• **What this task involves**
Starting at the line below holding "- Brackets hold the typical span" and stopping at the line holding "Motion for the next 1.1", print every line exactly, both ends included, and leave the rest out.

(Stored data)
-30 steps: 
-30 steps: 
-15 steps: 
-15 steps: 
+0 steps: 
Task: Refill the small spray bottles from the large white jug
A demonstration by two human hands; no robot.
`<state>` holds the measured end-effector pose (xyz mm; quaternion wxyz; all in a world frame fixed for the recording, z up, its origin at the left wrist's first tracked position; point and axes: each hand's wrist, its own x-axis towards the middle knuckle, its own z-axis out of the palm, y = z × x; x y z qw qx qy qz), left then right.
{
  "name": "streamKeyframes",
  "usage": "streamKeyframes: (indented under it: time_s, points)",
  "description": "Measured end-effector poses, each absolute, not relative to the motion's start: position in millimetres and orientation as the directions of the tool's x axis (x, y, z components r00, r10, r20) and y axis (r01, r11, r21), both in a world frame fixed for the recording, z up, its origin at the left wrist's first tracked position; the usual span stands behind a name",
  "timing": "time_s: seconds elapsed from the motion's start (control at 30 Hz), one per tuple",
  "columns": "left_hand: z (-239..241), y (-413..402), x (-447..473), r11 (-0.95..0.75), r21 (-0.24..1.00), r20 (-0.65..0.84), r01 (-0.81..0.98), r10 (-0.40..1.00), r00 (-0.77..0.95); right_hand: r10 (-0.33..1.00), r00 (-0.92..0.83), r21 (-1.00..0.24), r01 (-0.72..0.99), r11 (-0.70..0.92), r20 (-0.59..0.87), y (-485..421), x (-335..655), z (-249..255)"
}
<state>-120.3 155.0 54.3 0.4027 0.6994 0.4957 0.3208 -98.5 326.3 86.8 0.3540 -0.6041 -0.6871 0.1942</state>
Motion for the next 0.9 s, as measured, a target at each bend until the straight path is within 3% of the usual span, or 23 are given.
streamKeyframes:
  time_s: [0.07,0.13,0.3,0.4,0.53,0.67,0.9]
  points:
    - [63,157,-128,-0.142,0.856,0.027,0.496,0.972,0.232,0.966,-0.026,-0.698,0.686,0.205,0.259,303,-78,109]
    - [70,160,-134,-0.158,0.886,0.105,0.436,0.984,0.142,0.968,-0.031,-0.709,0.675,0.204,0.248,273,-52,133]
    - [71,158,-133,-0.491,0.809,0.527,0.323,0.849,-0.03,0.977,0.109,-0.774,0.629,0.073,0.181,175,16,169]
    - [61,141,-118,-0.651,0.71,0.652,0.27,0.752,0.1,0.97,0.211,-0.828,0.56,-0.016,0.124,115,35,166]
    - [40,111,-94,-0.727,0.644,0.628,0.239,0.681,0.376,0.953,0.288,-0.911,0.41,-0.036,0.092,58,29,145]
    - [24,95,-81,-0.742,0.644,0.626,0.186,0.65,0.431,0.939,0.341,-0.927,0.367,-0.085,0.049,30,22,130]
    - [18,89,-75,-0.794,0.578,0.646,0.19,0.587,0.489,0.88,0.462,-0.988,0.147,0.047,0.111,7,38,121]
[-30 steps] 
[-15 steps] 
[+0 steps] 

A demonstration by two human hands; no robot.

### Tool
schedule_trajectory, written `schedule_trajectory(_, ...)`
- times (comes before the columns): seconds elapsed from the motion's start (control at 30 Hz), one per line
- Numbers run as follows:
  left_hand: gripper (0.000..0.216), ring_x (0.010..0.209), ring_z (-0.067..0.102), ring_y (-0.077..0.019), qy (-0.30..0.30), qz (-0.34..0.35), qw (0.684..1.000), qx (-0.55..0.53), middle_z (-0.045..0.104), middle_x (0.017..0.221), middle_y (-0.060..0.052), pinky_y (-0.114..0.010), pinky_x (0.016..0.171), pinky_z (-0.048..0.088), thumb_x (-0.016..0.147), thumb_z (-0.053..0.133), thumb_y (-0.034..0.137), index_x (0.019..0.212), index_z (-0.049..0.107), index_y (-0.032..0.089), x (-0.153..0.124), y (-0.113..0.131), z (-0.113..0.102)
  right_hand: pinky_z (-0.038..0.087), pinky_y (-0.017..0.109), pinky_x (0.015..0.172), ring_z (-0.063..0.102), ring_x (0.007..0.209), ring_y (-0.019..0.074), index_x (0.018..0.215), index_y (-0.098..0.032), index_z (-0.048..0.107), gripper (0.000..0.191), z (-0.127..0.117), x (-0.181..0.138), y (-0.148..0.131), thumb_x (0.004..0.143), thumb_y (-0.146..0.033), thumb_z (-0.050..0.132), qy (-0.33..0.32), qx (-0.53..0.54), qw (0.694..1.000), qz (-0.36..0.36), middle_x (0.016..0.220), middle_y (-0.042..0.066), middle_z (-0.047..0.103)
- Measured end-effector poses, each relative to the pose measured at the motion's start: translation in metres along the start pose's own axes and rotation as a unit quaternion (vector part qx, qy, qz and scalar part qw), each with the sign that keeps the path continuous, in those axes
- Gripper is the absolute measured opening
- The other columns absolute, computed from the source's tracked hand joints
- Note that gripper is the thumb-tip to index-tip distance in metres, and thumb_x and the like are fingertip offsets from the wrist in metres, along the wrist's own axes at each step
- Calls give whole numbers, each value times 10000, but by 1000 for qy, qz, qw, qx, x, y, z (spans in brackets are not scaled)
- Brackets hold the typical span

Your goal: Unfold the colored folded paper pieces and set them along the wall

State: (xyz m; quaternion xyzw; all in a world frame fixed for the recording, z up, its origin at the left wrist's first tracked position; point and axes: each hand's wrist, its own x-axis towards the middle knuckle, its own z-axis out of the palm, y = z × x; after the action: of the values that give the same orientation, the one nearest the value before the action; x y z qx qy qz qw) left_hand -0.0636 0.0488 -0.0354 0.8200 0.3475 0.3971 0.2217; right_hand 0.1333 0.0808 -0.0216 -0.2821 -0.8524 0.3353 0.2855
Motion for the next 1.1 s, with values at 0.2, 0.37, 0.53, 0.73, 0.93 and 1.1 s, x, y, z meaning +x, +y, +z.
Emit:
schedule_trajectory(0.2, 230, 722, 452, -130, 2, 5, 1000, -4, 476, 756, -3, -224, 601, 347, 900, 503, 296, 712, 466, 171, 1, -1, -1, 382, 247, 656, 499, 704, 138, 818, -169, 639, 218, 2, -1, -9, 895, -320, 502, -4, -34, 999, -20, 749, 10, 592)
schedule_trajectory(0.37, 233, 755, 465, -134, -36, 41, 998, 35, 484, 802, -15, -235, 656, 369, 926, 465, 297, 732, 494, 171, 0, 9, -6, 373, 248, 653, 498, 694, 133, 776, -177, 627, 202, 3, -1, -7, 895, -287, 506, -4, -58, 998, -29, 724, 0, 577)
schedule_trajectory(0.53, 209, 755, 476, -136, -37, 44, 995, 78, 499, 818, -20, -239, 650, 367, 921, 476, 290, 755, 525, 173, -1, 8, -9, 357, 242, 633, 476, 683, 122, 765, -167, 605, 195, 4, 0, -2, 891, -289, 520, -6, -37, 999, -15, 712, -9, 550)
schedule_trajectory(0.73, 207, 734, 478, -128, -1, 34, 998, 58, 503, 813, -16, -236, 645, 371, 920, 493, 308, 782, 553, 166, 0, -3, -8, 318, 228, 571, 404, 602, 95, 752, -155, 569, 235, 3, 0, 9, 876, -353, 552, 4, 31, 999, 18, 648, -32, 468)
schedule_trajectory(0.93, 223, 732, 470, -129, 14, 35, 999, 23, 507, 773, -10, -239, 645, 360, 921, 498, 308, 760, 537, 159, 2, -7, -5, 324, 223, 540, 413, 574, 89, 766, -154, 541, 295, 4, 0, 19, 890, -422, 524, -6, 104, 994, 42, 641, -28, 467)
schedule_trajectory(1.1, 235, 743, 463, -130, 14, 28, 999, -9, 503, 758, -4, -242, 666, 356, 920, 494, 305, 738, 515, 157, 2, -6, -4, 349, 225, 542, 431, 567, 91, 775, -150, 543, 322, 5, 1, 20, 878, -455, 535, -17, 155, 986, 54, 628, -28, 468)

• **Response area**
- Brackets hold the typical span

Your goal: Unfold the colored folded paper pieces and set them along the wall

State: (xyz m; quaternion xyzw; all in a world frame fixed for the recording, z up, its origin at the left wrist's first tracked position; point and axes: each hand's wrist, its own x-axis towards the middle knuckle, its own z-axis out of the palm, y = z × x; after the action: of the values that give the same orientation, the one nearest the value before the action; x y z qx qy qz qw) left_hand -0.0636 0.0488 -0.0354 0.8200 0.3475 0.3971 0.2217; right_hand 0.1333 0.0808 -0.0216 -0.2821 -0.8524 0.3353 0.2855
Motion for the next 1.1 s, with values at 0.2, 0.37, 0.53, 0.73, 0.93 and 1.1 s, x, y, z meaning +x, +y, +z.

The exercise has now been completed.